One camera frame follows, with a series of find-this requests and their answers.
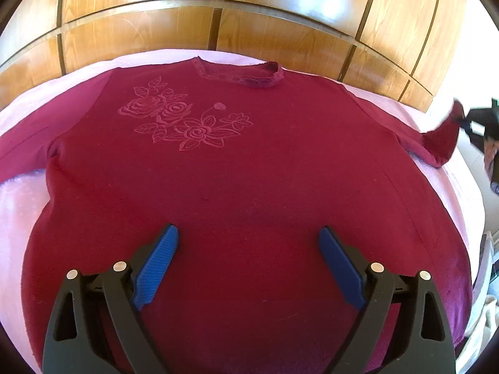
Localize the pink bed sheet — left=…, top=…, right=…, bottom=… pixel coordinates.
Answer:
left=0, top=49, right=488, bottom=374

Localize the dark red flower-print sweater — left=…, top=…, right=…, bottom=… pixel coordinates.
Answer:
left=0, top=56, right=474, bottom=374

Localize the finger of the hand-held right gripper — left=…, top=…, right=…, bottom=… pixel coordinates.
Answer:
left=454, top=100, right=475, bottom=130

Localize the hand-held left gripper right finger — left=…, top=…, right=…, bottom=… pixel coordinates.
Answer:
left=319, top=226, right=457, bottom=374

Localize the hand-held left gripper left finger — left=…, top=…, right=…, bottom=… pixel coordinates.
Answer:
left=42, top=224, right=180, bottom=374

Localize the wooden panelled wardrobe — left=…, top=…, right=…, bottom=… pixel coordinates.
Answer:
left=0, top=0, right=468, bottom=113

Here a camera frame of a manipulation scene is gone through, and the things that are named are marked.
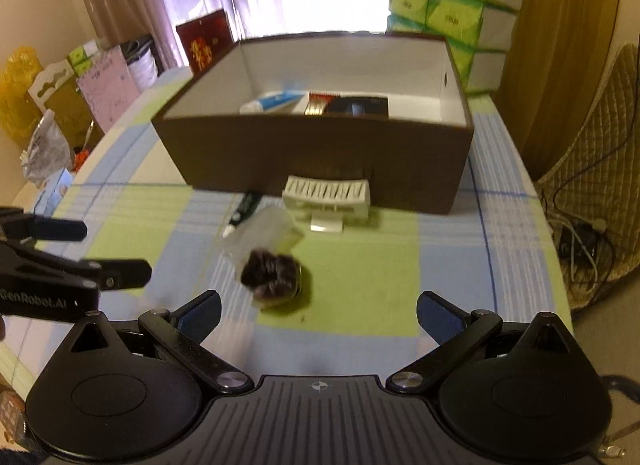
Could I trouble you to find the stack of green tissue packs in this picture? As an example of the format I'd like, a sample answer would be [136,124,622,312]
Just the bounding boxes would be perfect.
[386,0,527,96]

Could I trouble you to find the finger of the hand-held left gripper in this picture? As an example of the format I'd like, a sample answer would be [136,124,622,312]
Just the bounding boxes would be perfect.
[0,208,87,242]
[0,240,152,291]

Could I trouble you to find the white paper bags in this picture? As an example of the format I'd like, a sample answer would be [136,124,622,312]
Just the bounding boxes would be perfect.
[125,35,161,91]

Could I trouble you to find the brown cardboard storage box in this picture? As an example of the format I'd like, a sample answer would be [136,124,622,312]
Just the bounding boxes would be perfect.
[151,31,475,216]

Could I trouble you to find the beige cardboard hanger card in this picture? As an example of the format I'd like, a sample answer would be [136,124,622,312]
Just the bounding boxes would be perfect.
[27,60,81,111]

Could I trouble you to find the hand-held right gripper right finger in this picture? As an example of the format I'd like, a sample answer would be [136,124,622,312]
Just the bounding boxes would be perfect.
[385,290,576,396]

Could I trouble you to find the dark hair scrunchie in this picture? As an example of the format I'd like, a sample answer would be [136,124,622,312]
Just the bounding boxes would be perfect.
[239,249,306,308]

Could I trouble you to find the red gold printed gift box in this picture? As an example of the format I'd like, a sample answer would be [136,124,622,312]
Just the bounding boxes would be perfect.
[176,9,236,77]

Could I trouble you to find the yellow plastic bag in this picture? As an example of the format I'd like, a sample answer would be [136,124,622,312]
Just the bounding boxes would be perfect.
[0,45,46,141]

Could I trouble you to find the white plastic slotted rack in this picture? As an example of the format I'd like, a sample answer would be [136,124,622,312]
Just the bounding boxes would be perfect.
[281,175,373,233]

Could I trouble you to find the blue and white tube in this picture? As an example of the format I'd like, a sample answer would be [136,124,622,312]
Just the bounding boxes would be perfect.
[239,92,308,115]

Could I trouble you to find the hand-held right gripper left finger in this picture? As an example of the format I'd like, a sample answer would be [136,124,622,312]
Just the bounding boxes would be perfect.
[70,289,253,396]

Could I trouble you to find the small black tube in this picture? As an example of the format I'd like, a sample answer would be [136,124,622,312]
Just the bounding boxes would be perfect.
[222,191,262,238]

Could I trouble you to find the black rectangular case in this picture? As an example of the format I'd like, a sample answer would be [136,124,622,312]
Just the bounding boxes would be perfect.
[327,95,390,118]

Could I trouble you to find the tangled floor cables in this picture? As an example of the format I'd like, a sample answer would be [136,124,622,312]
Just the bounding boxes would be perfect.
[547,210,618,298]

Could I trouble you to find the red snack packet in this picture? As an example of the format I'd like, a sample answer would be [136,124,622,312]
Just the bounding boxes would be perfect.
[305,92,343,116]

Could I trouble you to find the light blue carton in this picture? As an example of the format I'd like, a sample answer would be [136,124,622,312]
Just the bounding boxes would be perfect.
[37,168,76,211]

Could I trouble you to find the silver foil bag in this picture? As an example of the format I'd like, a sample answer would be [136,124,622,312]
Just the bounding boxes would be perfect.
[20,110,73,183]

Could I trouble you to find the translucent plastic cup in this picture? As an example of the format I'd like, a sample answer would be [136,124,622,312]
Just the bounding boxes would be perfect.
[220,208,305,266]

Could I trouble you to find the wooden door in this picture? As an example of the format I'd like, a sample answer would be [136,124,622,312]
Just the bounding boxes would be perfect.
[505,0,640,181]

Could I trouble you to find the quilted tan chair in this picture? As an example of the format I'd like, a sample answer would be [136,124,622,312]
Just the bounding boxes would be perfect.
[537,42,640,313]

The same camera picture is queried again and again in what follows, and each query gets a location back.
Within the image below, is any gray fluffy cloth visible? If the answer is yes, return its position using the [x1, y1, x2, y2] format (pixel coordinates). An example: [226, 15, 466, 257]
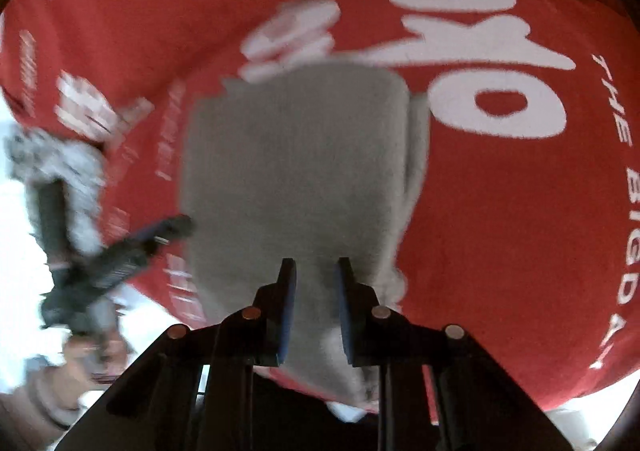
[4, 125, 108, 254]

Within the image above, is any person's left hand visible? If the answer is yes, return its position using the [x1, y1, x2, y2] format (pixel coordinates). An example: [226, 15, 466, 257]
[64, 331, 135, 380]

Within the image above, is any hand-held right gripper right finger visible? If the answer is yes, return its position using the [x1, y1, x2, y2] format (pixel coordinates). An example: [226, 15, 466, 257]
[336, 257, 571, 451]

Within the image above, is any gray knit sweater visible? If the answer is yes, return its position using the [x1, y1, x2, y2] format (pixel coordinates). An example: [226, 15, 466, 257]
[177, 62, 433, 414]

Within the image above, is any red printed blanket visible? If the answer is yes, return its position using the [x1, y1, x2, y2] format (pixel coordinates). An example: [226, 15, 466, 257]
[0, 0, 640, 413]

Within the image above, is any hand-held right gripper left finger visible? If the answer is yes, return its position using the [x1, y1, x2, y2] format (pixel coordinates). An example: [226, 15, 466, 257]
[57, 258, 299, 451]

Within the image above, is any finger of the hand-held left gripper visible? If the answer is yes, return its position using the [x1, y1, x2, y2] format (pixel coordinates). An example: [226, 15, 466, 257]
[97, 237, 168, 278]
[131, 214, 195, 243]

◇ ◇ ◇ ◇ ◇ ◇ ◇

* EXERCISE REQUIREMENTS: Check each line of the records for the word "dark" and extract those that contain it.

* OUTPUT:
Localize the dark red flower-print sweater — left=…, top=…, right=…, bottom=… pixel coordinates.
Could I trouble you to find the dark hair scrunchie in this picture? As an example of the format I'd like, a sample answer would be [136,124,622,312]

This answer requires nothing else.